Here is the link to Prime Minister Netanyahu’s speech at the United Nations.
Here are a few highlights:
I come here from Jerusalem to speak on behalf of my people, the people of Israel. I’ve come here to speak about the dangers we face and about the opportunities we see. I’ve come here to expose the brazen lies spoken from this very podium against my country and against the brave soldiers who defend it. Ladies and Gentlemen, The people of Israel pray for peace. But our hopes and the world’s hope for peace are in danger. Because everywhere we look, militant Islam is on the march. It’s not militants. It’s not Islam. It’s militant Islam.
Typically, its first victims are other Muslims, but it spares no one. Christians, Jews, Yazidis, Kurds – no creed, no faith, no ethnic group is beyond its sights. And it’s rapidly spreading in every part of the world. You know the famous American saying: “All politics is local”? For the militant Islamists, “All politics is global.” Because their ultimate goal is to dominate the world. Now, that threat might seem exaggerated to some, since it starts out small, like a cancer that attacks a particular part of the body. But left unchecked, the cancer grows, metastasizing over wider and wider areas.
…In the past, outrageous lies against the Jews were the precursors to the wholesale slaughter of our people. But no more. Today we, the Jewish people, have the power to defend ourselves. We will defend ourselves against our enemies on the battlefield. We will expose their lies against us in the court of public opinion. Israel will continue to stand proud and unbowed. Ladies and Gentlemen, Despite the enormous challenges facing Israel, I believe we have an historic opportunity. After decades of seeing Israel as their enemy, leading states in the Arab world increasingly recognize that together we and they face many of the same dangers: principally this means a nuclear-armed Iran and militant Islamist movements gaining ground in the Sunni world. Our challenge is to transform these common interests to create a productive partnership. One that would build a more secure, peaceful and prosperous Middle East. Together we can strengthen regional security.

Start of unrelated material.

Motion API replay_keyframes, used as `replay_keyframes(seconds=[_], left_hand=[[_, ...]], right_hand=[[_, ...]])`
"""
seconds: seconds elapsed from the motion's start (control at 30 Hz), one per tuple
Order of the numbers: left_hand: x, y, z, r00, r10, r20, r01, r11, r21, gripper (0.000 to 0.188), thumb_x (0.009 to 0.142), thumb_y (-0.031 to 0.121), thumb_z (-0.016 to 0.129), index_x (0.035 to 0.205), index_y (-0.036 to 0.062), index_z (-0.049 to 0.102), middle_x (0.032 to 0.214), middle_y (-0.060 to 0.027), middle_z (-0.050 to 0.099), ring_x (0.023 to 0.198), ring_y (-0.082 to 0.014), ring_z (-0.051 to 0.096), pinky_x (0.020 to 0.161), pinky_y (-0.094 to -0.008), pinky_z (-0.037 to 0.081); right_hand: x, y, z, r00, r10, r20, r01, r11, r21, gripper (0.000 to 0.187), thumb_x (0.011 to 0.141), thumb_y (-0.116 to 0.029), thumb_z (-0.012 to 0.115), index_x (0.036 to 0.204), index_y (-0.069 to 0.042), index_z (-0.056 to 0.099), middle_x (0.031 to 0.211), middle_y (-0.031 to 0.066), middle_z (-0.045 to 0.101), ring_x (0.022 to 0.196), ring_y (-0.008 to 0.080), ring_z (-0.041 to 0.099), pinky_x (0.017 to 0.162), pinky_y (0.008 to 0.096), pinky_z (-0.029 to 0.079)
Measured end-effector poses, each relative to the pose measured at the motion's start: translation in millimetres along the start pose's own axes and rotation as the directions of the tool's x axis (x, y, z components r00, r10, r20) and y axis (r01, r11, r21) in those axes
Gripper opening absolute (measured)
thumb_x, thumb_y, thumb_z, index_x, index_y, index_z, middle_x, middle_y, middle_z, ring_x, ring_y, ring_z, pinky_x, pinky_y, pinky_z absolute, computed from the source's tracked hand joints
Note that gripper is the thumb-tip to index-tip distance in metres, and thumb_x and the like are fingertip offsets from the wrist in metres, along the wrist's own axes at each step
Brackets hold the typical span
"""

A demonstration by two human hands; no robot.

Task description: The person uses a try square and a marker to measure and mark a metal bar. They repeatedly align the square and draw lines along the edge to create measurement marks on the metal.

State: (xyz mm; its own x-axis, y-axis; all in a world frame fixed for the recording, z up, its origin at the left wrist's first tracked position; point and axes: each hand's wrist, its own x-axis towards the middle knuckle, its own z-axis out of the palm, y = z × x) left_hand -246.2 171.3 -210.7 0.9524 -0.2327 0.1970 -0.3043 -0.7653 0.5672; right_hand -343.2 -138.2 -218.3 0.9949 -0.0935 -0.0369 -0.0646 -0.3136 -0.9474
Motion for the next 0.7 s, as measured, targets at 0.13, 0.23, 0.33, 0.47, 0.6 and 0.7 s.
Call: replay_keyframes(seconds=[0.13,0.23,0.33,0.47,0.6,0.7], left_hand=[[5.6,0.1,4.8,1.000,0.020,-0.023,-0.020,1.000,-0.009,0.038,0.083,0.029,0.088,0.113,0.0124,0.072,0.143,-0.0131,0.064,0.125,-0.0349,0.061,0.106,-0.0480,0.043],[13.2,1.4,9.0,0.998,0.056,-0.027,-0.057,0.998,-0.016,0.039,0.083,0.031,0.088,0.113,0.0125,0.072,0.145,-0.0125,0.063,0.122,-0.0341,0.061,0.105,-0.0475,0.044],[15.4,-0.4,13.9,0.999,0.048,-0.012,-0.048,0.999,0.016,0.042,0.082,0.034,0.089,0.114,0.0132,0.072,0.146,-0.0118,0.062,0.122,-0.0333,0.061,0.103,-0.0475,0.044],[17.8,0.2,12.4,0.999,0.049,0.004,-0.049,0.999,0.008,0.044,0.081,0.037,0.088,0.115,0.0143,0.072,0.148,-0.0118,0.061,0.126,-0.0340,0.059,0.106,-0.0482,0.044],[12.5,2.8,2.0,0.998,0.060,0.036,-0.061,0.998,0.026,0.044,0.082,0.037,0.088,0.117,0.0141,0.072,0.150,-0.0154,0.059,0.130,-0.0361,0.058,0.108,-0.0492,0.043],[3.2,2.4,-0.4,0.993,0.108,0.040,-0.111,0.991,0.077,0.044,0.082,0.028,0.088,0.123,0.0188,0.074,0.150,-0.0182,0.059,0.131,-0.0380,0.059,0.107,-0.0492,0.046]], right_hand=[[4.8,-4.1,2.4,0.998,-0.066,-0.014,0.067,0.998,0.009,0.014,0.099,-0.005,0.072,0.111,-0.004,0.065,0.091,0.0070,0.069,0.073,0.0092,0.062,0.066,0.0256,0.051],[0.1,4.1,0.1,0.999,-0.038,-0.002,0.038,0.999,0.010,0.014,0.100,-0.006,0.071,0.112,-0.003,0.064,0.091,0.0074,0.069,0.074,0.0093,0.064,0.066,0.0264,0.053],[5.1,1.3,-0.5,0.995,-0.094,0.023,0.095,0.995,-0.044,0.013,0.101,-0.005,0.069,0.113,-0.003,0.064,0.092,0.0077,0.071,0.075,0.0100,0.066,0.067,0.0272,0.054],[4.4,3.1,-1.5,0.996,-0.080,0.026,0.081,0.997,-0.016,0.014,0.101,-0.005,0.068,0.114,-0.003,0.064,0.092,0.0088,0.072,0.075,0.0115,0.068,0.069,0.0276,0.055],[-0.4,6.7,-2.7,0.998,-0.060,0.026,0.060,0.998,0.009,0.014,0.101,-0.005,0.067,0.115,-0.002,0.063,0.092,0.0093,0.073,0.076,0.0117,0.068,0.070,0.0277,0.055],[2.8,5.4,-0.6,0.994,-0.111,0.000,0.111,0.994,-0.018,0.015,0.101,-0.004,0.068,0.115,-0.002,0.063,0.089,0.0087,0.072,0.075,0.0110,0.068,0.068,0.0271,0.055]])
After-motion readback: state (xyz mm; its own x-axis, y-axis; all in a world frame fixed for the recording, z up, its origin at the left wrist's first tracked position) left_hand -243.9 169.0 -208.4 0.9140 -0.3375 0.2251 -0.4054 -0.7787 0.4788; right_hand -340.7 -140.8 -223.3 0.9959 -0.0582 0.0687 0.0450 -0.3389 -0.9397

We can advance projects in water, agriculture, in transportation, in health, in energy, in so many fields. I believe the partnership between us can also help facilitate peace between Israel and the Palestinians. Many have long assumed that an Israeli-Palestinian peace can help facilitate a broader rapprochement between Israel and the Arab World.

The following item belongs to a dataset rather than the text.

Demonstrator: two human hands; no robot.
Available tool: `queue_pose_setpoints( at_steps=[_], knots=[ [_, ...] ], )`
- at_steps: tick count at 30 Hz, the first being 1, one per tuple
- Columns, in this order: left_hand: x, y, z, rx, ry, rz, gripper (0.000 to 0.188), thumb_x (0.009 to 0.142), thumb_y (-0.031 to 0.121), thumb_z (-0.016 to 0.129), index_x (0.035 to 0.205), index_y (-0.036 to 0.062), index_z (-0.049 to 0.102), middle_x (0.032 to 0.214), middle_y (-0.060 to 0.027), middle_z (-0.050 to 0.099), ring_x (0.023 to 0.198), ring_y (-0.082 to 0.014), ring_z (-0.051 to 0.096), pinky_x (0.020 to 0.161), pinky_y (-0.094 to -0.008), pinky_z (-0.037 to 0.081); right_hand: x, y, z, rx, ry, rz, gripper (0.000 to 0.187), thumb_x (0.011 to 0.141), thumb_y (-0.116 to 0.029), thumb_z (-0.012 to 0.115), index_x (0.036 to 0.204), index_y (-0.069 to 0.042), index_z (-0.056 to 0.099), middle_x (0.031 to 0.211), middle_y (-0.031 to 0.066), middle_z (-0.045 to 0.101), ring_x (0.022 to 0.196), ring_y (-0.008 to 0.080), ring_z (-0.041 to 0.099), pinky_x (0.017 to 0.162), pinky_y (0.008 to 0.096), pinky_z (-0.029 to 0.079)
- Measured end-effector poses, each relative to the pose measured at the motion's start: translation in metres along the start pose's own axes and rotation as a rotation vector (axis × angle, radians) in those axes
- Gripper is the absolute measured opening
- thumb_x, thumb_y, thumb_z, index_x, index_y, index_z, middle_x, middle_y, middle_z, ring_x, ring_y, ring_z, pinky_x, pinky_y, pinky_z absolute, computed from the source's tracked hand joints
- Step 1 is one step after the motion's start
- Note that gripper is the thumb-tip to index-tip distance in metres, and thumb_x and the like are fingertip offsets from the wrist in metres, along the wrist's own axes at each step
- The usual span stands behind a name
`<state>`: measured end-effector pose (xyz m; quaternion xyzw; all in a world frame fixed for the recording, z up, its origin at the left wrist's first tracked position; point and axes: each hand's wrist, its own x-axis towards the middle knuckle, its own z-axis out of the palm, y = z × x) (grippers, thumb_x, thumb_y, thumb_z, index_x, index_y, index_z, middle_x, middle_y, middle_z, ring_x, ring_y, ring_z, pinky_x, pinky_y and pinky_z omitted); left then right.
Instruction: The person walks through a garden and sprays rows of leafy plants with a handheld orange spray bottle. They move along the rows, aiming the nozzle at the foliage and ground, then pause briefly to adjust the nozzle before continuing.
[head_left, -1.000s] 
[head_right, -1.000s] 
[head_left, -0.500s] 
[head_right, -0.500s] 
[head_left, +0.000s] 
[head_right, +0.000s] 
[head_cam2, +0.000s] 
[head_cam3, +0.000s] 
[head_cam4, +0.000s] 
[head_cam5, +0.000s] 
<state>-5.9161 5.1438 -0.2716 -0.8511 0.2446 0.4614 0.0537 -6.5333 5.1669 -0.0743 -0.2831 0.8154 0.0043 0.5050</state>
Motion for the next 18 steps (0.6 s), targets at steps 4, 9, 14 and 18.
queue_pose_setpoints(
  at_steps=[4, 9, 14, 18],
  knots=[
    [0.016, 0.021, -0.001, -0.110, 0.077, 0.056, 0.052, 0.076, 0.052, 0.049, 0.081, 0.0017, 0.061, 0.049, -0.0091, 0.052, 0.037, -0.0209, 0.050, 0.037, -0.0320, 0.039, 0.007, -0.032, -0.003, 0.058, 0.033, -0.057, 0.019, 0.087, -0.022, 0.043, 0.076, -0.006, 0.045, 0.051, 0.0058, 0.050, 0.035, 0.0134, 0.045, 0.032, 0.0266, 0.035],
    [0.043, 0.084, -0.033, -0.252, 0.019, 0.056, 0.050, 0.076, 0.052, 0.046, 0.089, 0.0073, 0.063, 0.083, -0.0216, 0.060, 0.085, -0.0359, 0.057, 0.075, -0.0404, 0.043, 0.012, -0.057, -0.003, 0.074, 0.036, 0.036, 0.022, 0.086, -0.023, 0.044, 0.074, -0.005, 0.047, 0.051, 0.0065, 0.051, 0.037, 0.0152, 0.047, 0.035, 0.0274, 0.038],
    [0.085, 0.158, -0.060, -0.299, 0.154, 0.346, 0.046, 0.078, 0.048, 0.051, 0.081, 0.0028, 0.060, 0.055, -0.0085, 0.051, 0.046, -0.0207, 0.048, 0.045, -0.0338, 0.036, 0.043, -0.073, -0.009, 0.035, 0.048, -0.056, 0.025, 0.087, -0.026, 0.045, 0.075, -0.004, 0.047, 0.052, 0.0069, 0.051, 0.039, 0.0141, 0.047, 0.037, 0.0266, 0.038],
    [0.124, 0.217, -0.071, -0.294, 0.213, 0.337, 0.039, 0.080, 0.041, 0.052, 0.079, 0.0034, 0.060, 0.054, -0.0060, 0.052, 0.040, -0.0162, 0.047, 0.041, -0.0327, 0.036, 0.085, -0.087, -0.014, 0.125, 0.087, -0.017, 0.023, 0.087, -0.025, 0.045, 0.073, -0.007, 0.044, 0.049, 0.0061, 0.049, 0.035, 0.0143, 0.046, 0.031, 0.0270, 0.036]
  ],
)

But these days I think it may work the other way around: Namely that a broader rapprochement between Israel and the Arab world may help facilitate an Israeli-Palestinian peace. And therefore, to achieve that peace, we must look not only to Jerusalem and Ramallah, but also to Cairo, to Amman, Abu Dhabi, Riyadh and elsewhere. I believe peace can be realized with the active involvement of Arab countries, those that are willing to provide political, material and other indispensable support. I’m ready to make a historic compromise, not because Israel is occupying a foreign land.
The people of Israel are not occupiers in the Land of Israel.

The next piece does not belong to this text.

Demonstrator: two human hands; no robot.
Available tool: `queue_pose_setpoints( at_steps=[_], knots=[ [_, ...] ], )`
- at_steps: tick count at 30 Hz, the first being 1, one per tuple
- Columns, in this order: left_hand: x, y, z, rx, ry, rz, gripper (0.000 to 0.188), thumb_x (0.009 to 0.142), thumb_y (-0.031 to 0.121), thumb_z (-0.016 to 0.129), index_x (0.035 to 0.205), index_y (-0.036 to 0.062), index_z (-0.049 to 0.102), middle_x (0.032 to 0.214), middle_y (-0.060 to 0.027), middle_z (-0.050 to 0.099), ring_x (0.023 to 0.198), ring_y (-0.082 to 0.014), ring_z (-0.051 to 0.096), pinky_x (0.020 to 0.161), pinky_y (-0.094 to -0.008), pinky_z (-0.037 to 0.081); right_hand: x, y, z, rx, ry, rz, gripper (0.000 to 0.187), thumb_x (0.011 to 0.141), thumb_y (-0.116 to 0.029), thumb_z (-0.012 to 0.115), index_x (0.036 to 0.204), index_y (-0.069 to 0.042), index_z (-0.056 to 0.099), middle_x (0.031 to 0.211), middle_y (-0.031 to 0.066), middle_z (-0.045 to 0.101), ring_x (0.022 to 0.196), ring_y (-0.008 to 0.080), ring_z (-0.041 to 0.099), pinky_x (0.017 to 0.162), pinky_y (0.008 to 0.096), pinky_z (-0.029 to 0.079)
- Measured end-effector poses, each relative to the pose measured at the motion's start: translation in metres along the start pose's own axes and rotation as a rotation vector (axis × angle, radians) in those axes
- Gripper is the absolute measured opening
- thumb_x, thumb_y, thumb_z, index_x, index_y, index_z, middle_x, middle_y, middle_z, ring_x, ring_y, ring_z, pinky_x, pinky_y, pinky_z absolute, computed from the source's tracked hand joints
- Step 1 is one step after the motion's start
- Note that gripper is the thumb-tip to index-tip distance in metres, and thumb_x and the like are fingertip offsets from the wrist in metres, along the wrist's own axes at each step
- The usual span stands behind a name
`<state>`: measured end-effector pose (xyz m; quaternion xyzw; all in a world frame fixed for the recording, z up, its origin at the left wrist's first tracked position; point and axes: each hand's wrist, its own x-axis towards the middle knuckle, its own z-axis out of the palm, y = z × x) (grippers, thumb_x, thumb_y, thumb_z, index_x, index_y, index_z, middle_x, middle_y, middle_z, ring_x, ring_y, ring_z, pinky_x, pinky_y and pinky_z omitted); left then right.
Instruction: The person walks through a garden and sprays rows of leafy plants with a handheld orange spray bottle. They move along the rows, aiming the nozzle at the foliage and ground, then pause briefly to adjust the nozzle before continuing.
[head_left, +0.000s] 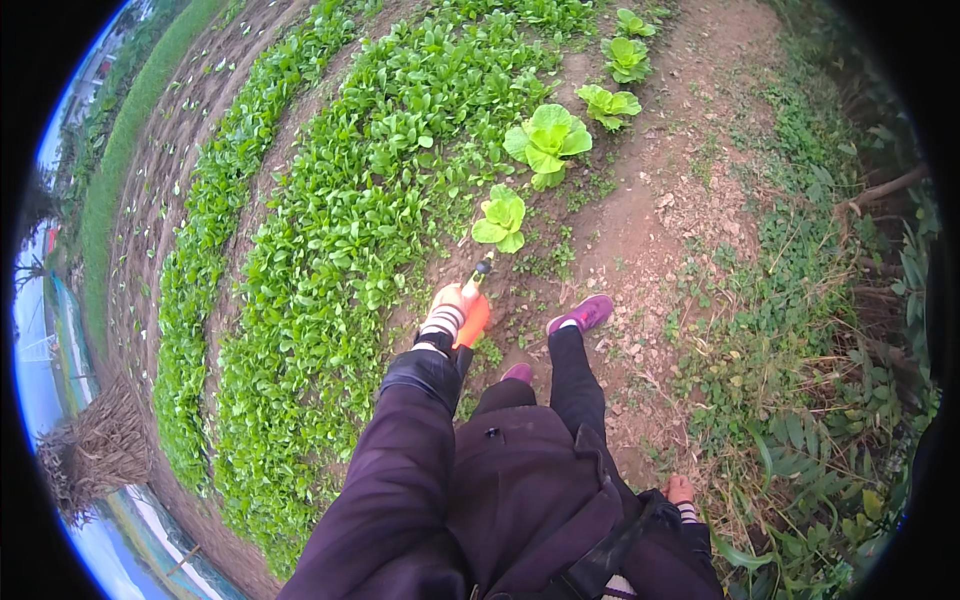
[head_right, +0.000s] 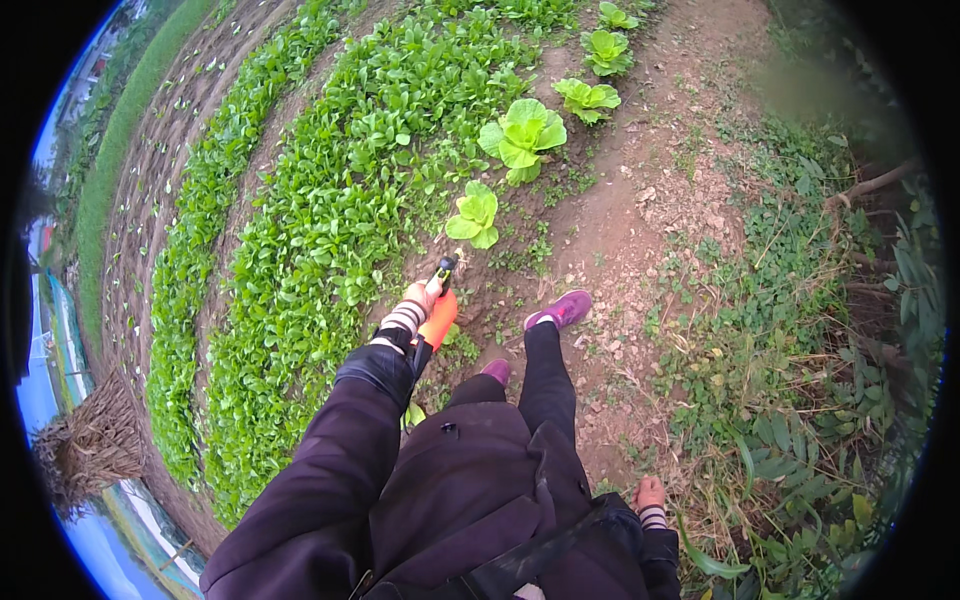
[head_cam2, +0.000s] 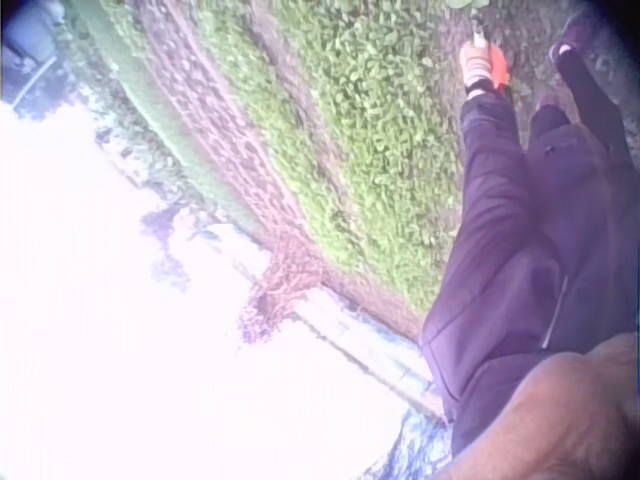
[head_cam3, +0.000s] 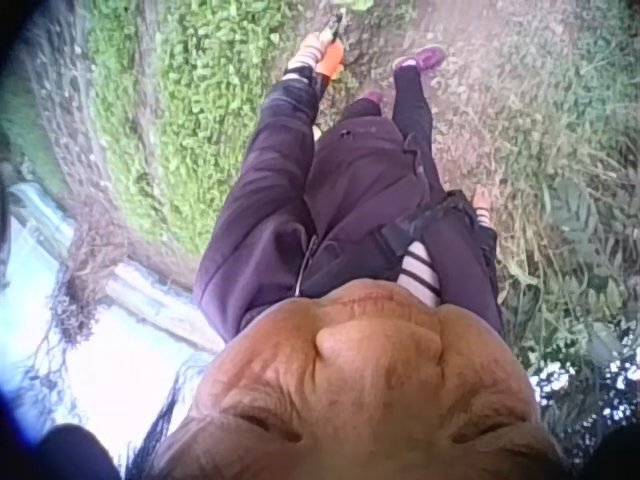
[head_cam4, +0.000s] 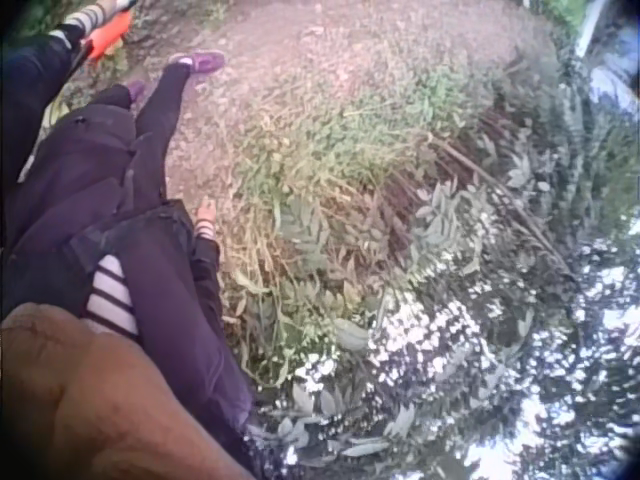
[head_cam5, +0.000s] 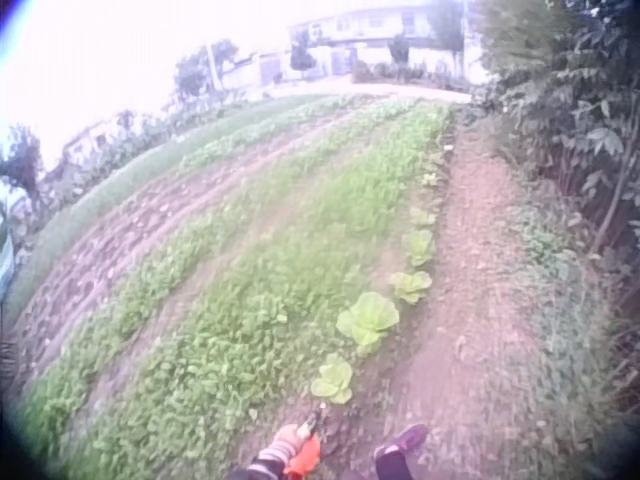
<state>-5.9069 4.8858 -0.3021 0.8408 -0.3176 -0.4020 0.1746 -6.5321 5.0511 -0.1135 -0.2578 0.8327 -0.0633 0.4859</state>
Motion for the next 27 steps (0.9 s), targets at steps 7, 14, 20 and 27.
queue_pose_setpoints(
  at_steps=[7, 14, 20, 27],
  knots=[
    [0.033, 0.056, 0.008, 0.214, -0.058, -0.092, 0.058, 0.070, 0.057, 0.052, 0.098, 0.0070, 0.060, 0.096, -0.0187, 0.059, 0.095, -0.0344, 0.054, 0.083, -0.0377, 0.041, 0.039, -0.040, -0.024, -0.069, -0.078, -0.028, 0.022, 0.087, -0.026, 0.045, 0.075, -0.007, 0.045, 0.050, 0.0060, 0.050, 0.037, 0.0131, 0.045, 0.031, 0.0268, 0.036],
    [0.035, 0.084, -0.008, -0.084, -0.090, -0.353, 0.051, 0.079, 0.048, 0.050, 0.076, -0.0023, 0.053, 0.044, -0.0091, 0.043, 0.032, -0.0201, 0.040, 0.031, -0.0343, 0.033, 0.065, -0.064, -0.050, 0.069, -0.050, 0.066, 0.017, 0.085, -0.020, 0.044, 0.075, -0.007, 0.046, 0.052, 0.0070, 0.049, 0.035, 0.0159, 0.046, 0.032, 0.0284, 0.037],
    [-0.004, 0.105, -0.018, -0.286, -0.095, -0.625, 0.051, 0.080, 0.050, 0.047, 0.067, 0.0004, 0.050, 0.043, -0.0069, 0.042, 0.031, -0.0189, 0.040, 0.031, -0.0333, 0.031, 0.080, -0.070, -0.055, 0.017, -0.063, 0.082, 0.017, 0.085, -0.019, 0.044, 0.074, -0.007, 0.045, 0.050, 0.0068, 0.049, 0.036, 0.0161, 0.047, 0.032, 0.0286, 0.037],
    [-0.023, 0.081, 0.000, -0.072, -0.107, -0.549, 0.052, 0.078, 0.051, 0.049, 0.061, 0.0018, 0.048, 0.045, -0.0073, 0.044, 0.034, -0.0195, 0.041, 0.033, -0.0335, 0.031, 0.085, -0.081, -0.049, -0.087, -0.101, 0.040, 0.023, 0.088, -0.025, 0.044, 0.072, -0.007, 0.043, 0.048, 0.0067, 0.049, 0.035, 0.0156, 0.046, 0.032, 0.0275, 0.037]
  ],
)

History, archeology and common sense all make clear that we have had a singular attachment to this land for over 3,000 years. I want peace because I want to create a better future for my people. But it must be a genuine peace, one that is anchored in mutual recognition and enduring security arrangements, rock solid security arrangements on the ground.
Because you see, Israel’s withdrawals from Lebanon and Gaza created two militant Islamic enclaves on our borders from which tens of thousands of rockets have been fired at Israel. These sobering experiences heighten Israel’s security concerns regarding potential territorial concessions in the future. Those security concerns are even greater today. Just look around you. The Middle East is in chaos. States are disintegrating. Militant Islamists are filling the void. Israel cannot have territories from which it withdraws taken over by Islamic militants yet again, as happened in Gaza and Lebanon. That would place the likes of ISIS within mortar range – a few miles – of 80% of our population. Think about that. The distance between the 1967 lines and the suburbs of Tel Aviv is like the distance between the UN building here and Times Square. Israel’s a tiny country.
Thank God for a leader who tells the truth.